Question 4

College Answer

Candidates were required to synthesize knowledge across a number of areas and have a
good overview of the topic. This included the following - Insulin (acts to up-regulate Na/K 
ATPase activity promoting intracellular shift of potassium in adipose and muscle tissue); 
catecholamines (beta2 stimulation up-regulates Na/K ATPase activity promoting 
intracellular shift of potassium); aldosterone; pH (acidosis promotes H+/K+ exchange (via 
H+/K+ antiport), and reduces the activity of the Na K ATPase pump); osmolality (cellular 
dehydration increases intracellular K+ concentration promoting diffusion of potassium out 
of the cells); exercise; plasma potassium; temperature.

Discussion

Unlike most scenarios where the flux of something across a membrane is being asked about, this time it appears the examiners did not expect something brutally stupid like a rote-learned recitation of Fick's Law of diffusion. Or, at least, from a reading of their answer, one develops the impression that genuinely relevant factors were being asked about. Mechanisms governing the transcellular movement of potassium account for 90% of our medical strategies for the management of hyperkalemia, and it would have been a pity to waste that question on something like the Gibbs Donnan effect.

Anyway:

• Factors affecting Na+/K+ ATPase activity:
  • Insulin  increases the phosphorylation of the insulin receptor substrate protein (IRS-1), which leads to the activation of atypical protein kinase C and the insertion of extra Na⁺/K⁺ ATPase pumps into the membrane
  • Aldosterone increases the activity of Na⁺/K⁺ ATPase pumps in skeletal muscle (Phakdeekitcharoen et al, 2011)
  • β-agonists increase the activity of Na⁺/K⁺ ATPase pumps in skeletal muscle 
• Factors affecting ATP-sensitive K+ channels:
  • Their role is to link membrane excitability to metabolism
  • They open in the absence of ATP, decreasing the resting membrane potential
  • Found on vascular smooth muscle, cardiac muscle, skeletal muscle and pancreatic β cells
  • Affected by:
    • Glucagon (decreases ATP, increases extracellular potassium)
    • Glucose (increases ATP, drives extracellular potassium down)
    • Sulfonylureas (directly close the ATP-sensitive K channels)
    • Glibenclamide (directly closes  the ATP-senitive K channels)
• Factors involving nonspecific cation channels:
  • Eg. acetylcholine-gated sodium channels in the neuromuscular junction
  • Activation of these channels allows sodium into the cell and potassium out of the cell
  • (eg. in the context of suxamethonium use, and/or in the presence of denervation)
• Factors affecting acid-base balance:
  • Na⁺/H⁺ exchanger in skeletal muscle brings sodium into the cell
  • Sodium then acts as a substrate for Na⁺/K⁺ ATPase, increasing intracellular K⁺ uptake
  • Acidosis decreases the Na⁺/H⁺ exchange and therefore decreases the K⁺ uptake
• Factors affecting osmolality balance:
  • Hypertonic solutions (eg. mannitol, hypertonic saline) produce hyperkalemia by moving potassium out of cells by solute drag(i.e. along with osmotic movement of water)
• Unclear mechanisms:
  • Temperature change produces a transcellular shift of potassium, but the mechanism underlying this is unclear. Hypothermia produces hypokalemia. 

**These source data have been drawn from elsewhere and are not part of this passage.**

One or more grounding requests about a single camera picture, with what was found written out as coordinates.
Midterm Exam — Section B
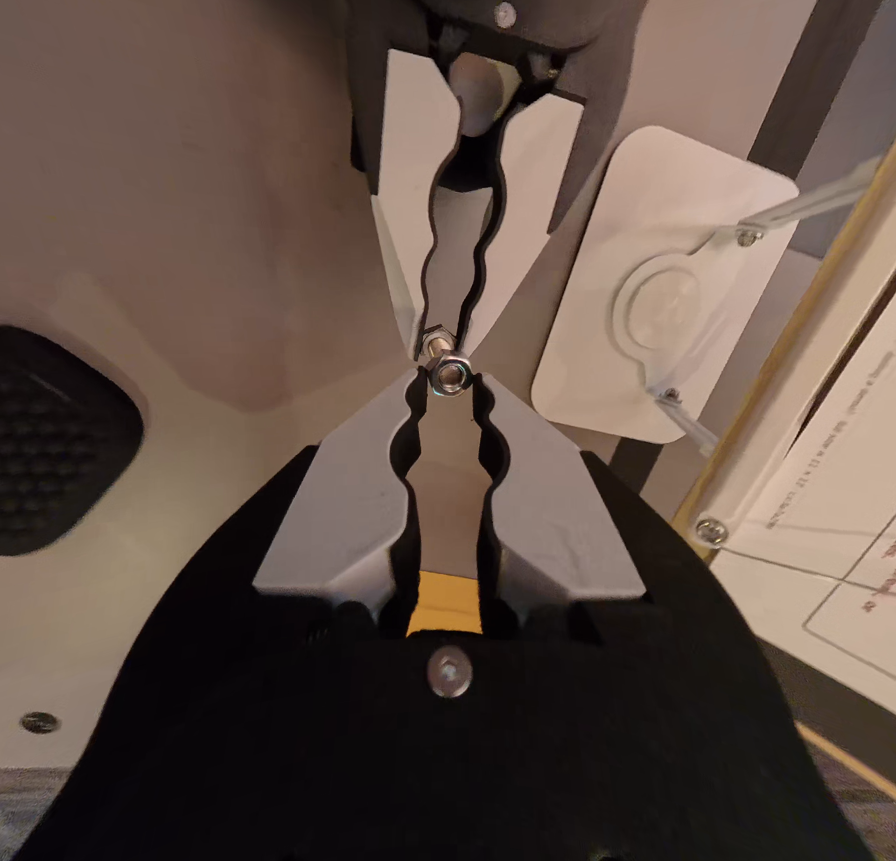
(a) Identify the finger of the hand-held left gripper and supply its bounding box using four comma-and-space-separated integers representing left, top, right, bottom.
370, 48, 463, 361
455, 101, 588, 358

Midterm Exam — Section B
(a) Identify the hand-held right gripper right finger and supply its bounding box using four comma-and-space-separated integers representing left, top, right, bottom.
468, 372, 645, 627

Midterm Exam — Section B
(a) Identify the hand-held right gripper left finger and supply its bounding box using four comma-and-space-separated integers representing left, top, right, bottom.
252, 370, 429, 627

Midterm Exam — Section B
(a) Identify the steel hex bolt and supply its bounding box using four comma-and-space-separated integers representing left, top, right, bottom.
422, 335, 474, 400

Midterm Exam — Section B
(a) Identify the yellow plastic bin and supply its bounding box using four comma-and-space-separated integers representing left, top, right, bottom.
405, 573, 484, 639

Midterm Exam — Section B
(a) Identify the wooden stand board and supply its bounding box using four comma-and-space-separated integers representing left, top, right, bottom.
672, 133, 896, 799

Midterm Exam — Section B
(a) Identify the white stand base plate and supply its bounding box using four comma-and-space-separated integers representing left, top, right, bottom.
531, 126, 801, 444

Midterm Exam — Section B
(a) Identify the thin metal wire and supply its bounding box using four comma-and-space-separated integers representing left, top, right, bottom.
721, 546, 896, 596

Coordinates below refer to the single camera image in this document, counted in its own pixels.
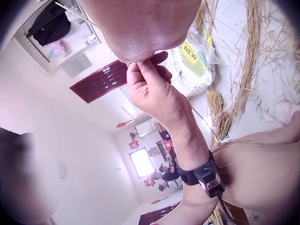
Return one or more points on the red paper strip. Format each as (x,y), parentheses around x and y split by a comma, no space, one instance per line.
(159,200)
(123,123)

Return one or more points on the person's left thumb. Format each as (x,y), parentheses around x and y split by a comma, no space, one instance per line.
(155,72)

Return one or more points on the black hanging garment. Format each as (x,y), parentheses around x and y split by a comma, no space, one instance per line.
(50,25)

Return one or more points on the person's right fingers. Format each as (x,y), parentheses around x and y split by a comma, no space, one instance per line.
(158,57)

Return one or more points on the pink hanging garment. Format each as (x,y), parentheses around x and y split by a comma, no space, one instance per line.
(57,49)

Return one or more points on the round ceiling lamp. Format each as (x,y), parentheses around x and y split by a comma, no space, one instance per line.
(62,170)

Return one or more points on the bright window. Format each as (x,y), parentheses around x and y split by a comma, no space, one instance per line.
(141,165)

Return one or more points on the black wrist band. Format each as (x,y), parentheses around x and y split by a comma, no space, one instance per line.
(199,173)

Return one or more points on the person's left index finger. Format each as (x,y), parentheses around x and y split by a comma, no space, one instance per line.
(132,75)

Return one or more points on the person's legs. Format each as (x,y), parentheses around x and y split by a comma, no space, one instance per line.
(257,168)

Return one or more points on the dark red door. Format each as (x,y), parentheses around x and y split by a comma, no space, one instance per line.
(157,214)
(98,80)

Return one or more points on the red flower wall decoration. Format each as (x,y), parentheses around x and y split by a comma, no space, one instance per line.
(150,182)
(134,141)

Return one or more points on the white clothes rack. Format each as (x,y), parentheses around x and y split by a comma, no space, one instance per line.
(46,51)

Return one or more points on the tied straw sheaf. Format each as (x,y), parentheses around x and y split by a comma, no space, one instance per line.
(219,112)

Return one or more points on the white plastic bag yellow label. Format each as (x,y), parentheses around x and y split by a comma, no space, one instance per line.
(192,68)

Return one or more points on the person's left hand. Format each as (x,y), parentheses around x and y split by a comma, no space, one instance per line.
(161,98)

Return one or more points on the pile of loose straw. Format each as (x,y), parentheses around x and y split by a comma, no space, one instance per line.
(252,58)

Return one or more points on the white floor sheet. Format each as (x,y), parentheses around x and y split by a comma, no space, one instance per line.
(276,93)

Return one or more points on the person's right hand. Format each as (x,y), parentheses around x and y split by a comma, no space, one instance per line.
(145,25)

Rastegar, Asghar. "Serum potassium." Clinical Methods: The History, Physical, and Laboratory Examinations. 3rd edition (1990).

Palmer, Biff F. "Regulation of potassium homeostasis." Clinical Journal of the American Society of Nephrology 10.6 (2015): 1050-1060.

Gumz, Michelle L., Lawrence Rabinowitz, and Charles S. Wingo. "An integrated view of potassium homeostasis." New England Journal of Medicine 373.1 (2015): 60-72.

Greenlee, Megan, et al. "Narrative review: evolving concepts in potassium homeostasis and hypokalemia." Annals of internal medicine 150.9 (2009): 619-625.

Stone, Michael S., Lisa Martyn, and Connie M. Weaver. "Potassium intake, bioavailability, hypertension, and glucose control." Nutrients 8.7 (2016): 444.